Saturday, 19 December 2020

Seasurge Penwith



This work is a three-dimensional visual composite of several locations on the Penwith coast where the tidal surges interact dynamically and dramatically with the hard, geological landscape.





At Gwennap Head, for example, the red and the black and white navigation markers, appear incongruous in the natural landscape and have a strange, other-worldly feel, rather like the surreal, geometric sculptural objects in some of the paintings of Paul Nash, or of Giorgio De Chirico. 




However, to describe these artefacts literally in a piece such as this would not be apposite, as the work is about extreme movement, colour and physical energy, so perhaps in the disorienting maelstrom of a coastal storm, the red cone becomes less distinct and more blurred.





My painting from 2009, titled Wild Sea Rising, (in Gallery 1 of my web site) is concerned with the natural power and uncontrollable force of the ocean expressed in a painterly expressionistic manner, whilst in Seasurge Penwith the interaction between water, wind and coast is described using three dimensional materials.

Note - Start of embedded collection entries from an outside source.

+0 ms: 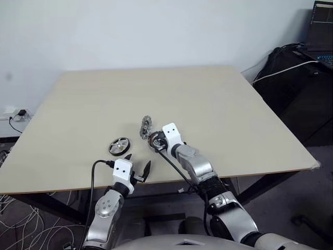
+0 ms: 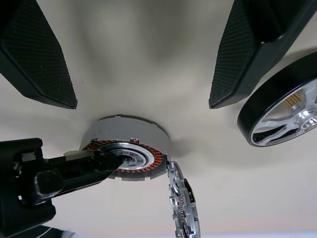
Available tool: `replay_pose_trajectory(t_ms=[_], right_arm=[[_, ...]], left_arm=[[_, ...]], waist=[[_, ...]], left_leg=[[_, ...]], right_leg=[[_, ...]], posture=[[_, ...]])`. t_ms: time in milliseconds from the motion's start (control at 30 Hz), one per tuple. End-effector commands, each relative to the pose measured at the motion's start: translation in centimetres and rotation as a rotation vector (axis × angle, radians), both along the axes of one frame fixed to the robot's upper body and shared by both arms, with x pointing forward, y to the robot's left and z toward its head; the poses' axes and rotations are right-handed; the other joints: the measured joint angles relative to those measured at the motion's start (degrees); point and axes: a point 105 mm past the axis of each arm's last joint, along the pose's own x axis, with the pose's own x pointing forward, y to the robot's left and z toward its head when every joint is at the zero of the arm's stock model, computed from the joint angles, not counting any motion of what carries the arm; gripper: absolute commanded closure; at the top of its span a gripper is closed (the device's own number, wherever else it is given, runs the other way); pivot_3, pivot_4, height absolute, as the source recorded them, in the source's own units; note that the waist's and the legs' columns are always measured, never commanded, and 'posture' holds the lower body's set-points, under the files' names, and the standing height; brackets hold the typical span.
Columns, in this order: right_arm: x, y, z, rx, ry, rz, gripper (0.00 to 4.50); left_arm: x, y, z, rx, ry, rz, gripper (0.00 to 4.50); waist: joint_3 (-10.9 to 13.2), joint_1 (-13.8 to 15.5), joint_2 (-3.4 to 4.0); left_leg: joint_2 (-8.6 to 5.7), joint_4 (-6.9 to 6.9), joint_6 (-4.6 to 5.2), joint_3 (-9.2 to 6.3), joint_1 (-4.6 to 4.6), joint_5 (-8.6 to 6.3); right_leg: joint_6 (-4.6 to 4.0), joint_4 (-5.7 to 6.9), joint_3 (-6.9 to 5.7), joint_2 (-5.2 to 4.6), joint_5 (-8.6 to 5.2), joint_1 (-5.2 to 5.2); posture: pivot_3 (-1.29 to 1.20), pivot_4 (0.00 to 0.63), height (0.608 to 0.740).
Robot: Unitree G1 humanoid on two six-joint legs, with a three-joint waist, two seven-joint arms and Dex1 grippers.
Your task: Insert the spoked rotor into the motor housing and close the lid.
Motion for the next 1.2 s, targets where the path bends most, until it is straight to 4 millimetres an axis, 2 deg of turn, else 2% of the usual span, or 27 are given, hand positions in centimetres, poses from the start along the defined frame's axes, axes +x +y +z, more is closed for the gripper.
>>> replay_pose_trajectory(t_ms=[33,67,133,267,333,433,567,633,800,967,1200], right_arm=[[-0.2,1.8,5.9,0.173,-0.246,0.088,4.47],[-0.9,2.1,6.9,0.208,-0.293,0.125,4.47],[-2.2,2.3,7.8,0.224,-0.346,0.172,4.47],[-3.7,1.8,7.5,0.202,-0.361,0.193,4.47],[-4.3,1.3,7.3,0.192,-0.361,0.188,4.47],[-4.8,0.3,7.3,0.21,-0.348,0.146,4.47],[-5.5,-0.2,7.6,0.232,-0.341,0.13,4.47],[-5.8,-0.2,7.8,0.241,-0.337,0.131,4.47],[-7.0,-0.6,7.7,0.225,-0.334,0.15,4.47],[-8.8,-1.5,9.1,0.328,-0.355,0.198,4.47],[-9.5,-2.9,8.3,0.328,-0.335,0.179,4.47]], left_arm=[[0.5,0.2,1.2,-0.013,-0.056,0.027,0.0],[0.5,0.5,1.3,-0.009,-0.058,0.044,0.0],[0.5,1.2,1.2,-0.011,-0.052,0.09,0.0],[0.4,2.1,0.7,-0.079,0.013,0.142,0.0],[0.2,2.3,0.6,-0.163,0.056,0.171,0.0],[-0.1,2.4,0.6,-0.489,0.175,0.208,0.0],[-0.3,2.7,0.2,-0.679,0.276,0.221,0.0],[-0.3,2.8,0.3,-0.718,0.292,0.224,0.0],[0.8,3.5,0.9,-0.84,0.273,0.288,0.0],[1.8,3.7,0.9,-0.955,0.272,0.365,0.0],[3.4,3.1,0.9,-1.055,0.29,0.386,0.0]], waist=[[0.0,0.0,-0.01],[0.0,0.0,-0.01],[0.0,0.0,-0.05],[0.1,0.2,-0.26],[0.2,0.2,-0.35],[0.3,0.2,-0.57],[0.4,0.2,-0.66],[0.4,0.3,-0.66],[0.5,0.6,-0.79],[0.5,0.8,-0.85],[0.6,0.8,-0.98]], left_leg=[[0.0,0.0,0.01,0.0,-0.01,0.0],[0.0,0.0,0.01,0.0,-0.02,0.0],[0.0,0.0,0.03,0.0,-0.01,0.01],[0.01,0.03,0.03,0.0,0.06,0.01],[0.02,0.07,0.01,-0.02,0.08,0.0],[0.02,0.11,0.0,-0.03,0.05,-0.01],[0.02,0.11,-0.01,-0.1,0.05,-0.01],[0.02,0.11,-0.01,-0.12,0.05,-0.01],[-0.01,0.2,0.0,-0.15,0.08,-0.01],[0.0,0.22,-0.01,-0.24,0.1,-0.02],[0.0,0.23,-0.01,-0.29,0.16,-0.01]], right_leg=[[0.01,-0.02,-0.01,0.01,0.0,0.0],[0.03,-0.01,0.0,0.02,-0.02,-0.01],[0.09,-0.01,-0.01,0.03,-0.05,0.0],[0.12,0.01,-0.03,0.03,-0.07,0.08],[0.13,0.01,-0.06,-0.01,-0.07,0.14],[0.15,0.01,-0.05,-0.08,-0.07,0.14],[0.35,0.0,-0.07,-0.08,-0.2,0.13],[0.34,0.0,-0.1,-0.07,-0.2,0.14],[0.34,-0.05,-0.17,-0.09,-0.19,0.29],[0.34,-0.07,-0.24,-0.08,-0.2,0.34],[0.36,-0.12,-0.33,-0.08,-0.21,0.47]], posture=[[0.0,0.0,0.74],[0.0,0.0,0.74],[0.0,0.0,0.74],[0.0,0.0,0.74],[0.0,0.0,0.74],[0.0,0.0,0.74],[0.0,0.0,0.74],[0.0,0.0,0.74],[0.0,0.0,0.74],[0.0,0.0,0.74],[0.0,0.0,0.74]])
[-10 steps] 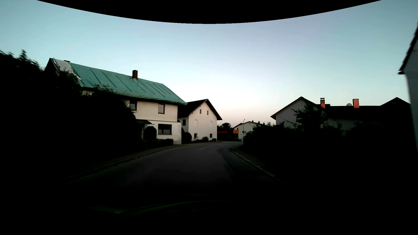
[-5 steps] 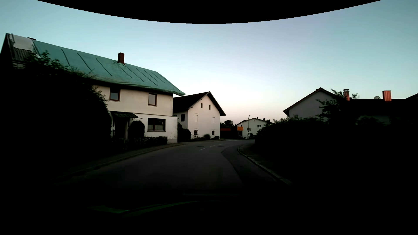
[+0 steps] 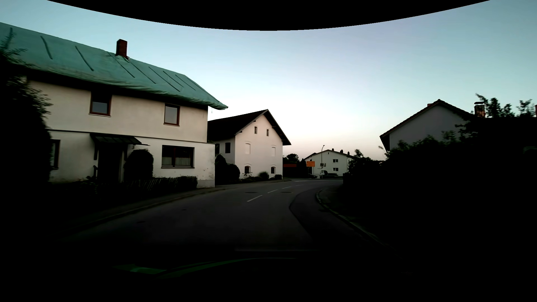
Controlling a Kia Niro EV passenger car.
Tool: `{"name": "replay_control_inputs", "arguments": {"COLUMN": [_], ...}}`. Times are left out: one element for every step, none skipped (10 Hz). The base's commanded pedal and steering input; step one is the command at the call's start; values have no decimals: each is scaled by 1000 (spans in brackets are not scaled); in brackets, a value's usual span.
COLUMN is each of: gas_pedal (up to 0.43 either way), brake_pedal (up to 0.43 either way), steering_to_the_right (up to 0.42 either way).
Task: Follow the waypoints while adhering to traffic rules and regulations
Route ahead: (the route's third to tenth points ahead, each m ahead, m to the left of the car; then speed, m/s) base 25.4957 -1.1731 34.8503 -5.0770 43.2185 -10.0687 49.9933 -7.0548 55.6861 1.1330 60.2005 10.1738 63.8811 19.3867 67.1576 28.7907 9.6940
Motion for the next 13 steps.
{"name": "replay_control_inputs", "arguments": {"gas_pedal": [0, 0, 0, 0, 0, 0, 0, 0, 0, 0, 0, 0, 8], "brake_pedal": [0, 0, 0, 0, 0, 0, 0, 0, 0, 0, 0, 0, 0], "steering_to_the_right": [23, 28, 33, 39, 42, 43, 44, 47, 53, 59, 68, 75, 80]}}
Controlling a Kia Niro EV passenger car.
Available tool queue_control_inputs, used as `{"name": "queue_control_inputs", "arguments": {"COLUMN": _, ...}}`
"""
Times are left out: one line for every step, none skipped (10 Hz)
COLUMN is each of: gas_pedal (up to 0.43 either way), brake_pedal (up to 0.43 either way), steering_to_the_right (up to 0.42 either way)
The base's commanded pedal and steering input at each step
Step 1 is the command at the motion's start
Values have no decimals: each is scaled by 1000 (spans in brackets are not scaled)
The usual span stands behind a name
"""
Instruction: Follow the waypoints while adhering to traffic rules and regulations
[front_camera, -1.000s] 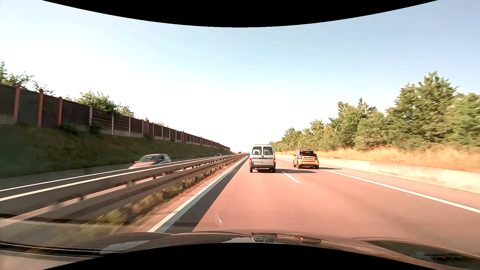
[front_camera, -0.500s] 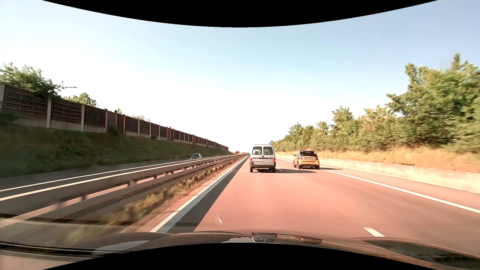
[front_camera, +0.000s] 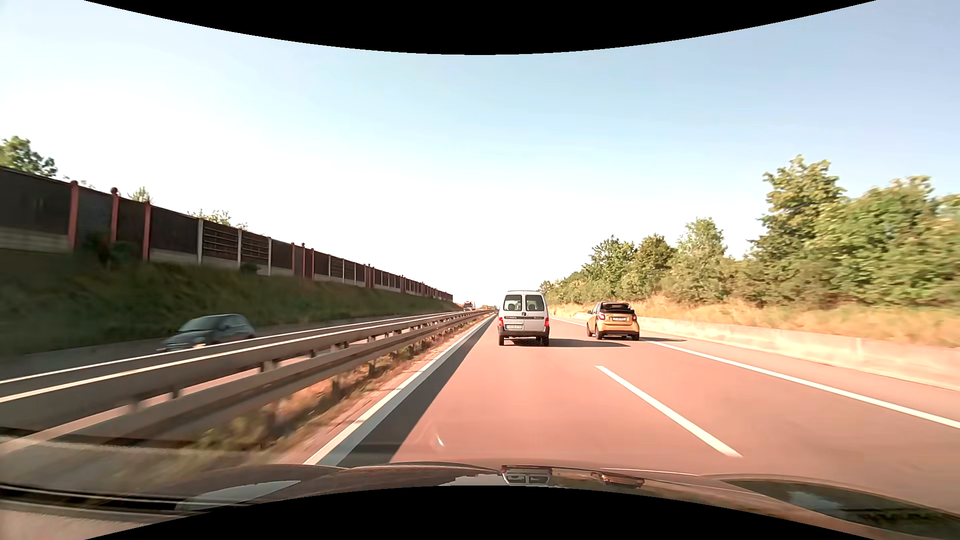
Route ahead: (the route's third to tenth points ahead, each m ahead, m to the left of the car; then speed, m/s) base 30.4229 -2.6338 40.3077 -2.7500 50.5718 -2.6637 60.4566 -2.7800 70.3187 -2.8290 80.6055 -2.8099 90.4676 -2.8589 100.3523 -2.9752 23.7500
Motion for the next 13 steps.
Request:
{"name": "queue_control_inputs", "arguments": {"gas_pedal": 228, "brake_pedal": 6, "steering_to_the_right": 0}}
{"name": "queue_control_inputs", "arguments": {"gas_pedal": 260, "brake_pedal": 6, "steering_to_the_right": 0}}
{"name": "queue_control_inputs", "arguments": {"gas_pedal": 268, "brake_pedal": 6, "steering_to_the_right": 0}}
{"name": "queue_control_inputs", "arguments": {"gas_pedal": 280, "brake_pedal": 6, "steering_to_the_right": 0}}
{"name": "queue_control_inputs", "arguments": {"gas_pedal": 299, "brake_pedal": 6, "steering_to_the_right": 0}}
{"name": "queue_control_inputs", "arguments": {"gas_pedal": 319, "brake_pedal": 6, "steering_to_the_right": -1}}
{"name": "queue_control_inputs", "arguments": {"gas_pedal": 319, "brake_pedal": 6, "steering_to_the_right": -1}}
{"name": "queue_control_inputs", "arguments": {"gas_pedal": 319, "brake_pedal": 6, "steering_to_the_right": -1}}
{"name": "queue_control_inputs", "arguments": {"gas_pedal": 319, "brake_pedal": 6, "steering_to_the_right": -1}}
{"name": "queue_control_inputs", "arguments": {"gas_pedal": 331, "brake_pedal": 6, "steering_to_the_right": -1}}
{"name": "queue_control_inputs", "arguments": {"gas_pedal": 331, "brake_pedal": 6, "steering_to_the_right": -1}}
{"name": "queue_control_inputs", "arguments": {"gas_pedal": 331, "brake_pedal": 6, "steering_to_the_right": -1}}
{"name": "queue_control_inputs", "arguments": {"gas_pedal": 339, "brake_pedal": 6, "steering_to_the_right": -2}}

Wild Sea Rising by George Taylor


In his work, the late Cornish born painter Peter Lanyon, often depicts a complex version of landscape from multiple angles, rather than from the conventional single ‘window’ viewpoint, thus the image becomes an all-encompassing expression of experience, albeit in two dimensions. Lanyon also made three dimensional constructions in order to translate into visual terms complex phenomenological interaction.